How many people believe in Christianity 2023? ›

As of the year 2023, Christianity had approximately 2.6 billion adherents and is the largest-religion by population respectively. According to a PEW estimation in 2020, Christians made up to 2.6 billion of the worldwide population of about 8 billion people.

What religion is growing the fastest? ›

Studies in the 21st century suggest that, in terms of percentage and worldwide spread, Islam is the fastest-growing major religion in the world.

What is the biggest religion in the world? ›

Largest religious groups
ReligionFollowers (billions)Founded
Christianity2.4Judaea (Middle East)
Islam1.9Arabia (Middle East)
Hinduism1.2Indian subcontinent
Buddhism0.5Indian subcontinent
1 more row

Why is religion declining in the United States? ›

Church membership held steady at around 70 percent of the U.S. population from the 1940s through the 1990s. Membership plummeted in the new millennium. The decline is largely driven by a surging population of “nones,” or Americans who claim no religion, at 21 percent, as of 2021, according to Gallup.

How many churches are closing in America? ›

2019: 3,000 churches opened and 4,500 churches closed. Notes Lifeway Research's analysis is based on data from 34 denominations and groups representing 60% of Protestant churches in the United States, extrapolated out to estimate openings and closures across all Protestant churches in the country.

Where is Christianity growing the fastest? ›

Christianity has been estimated to be growing rapidly in Latin America, Africa, and Asia. In Africa, for instance, in 1900, there were only 8.7 million adherents of Christianity; now there are 390 million, and it is expected that by 2025 there will be 600 million Christians in Africa.

How fast is Christianity declining? ›

The U.S.'s Christian majority has been shrinking for decades. A Pew Research Center study shows that as of 2020, about 64% of Americans identify as Christian. Fifty years ago, that number was 90%.

Where is Christianity in decline? ›

According to the 2021 official census, for the first time in history, fewer than half of the population of England and Wales now describe themselves as Christian.
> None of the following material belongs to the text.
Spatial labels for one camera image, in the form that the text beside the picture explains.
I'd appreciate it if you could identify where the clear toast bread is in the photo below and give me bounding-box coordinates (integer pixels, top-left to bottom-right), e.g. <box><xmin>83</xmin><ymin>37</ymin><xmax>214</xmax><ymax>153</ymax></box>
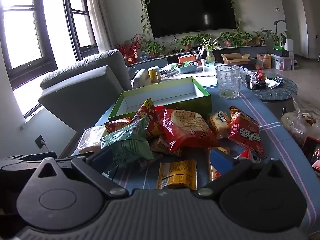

This reflects a continuing trend in the decline of support for the Anglican church – a key pillar of the British establishment.

How many Christians left in the world? ›

The 2,604,381,000 estimate for mid-year 2023 Christian population total is a 44,506,000-person increase from the mid-year 2022 total. The new estimates of the worldwide Christian population for both 2025 and 2050 are higher than the 2022 report's estimates.

What religion is fastest growing? ›

Statistics commonly measure the absolute number of adherents, the percentage of the absolute growth per-year, and the growth of converts in the world. Studies in the 21st century suggest that, in terms of percentage and worldwide spread, Islam is the fastest-growing major religion in the world.

What percentage of Americans go to church? ›

Attendance by U.S. state
Percentage of adults who attend church at least once a week (2014):
48 more rows

What is the second fastest growing religion in the world? ›

Despite this, Islam remains, on the global level, the second religion with the second largest number of net converts into the religion, with about 420,000 more people converting to Islam than leaving Islam between 2015 and 2020.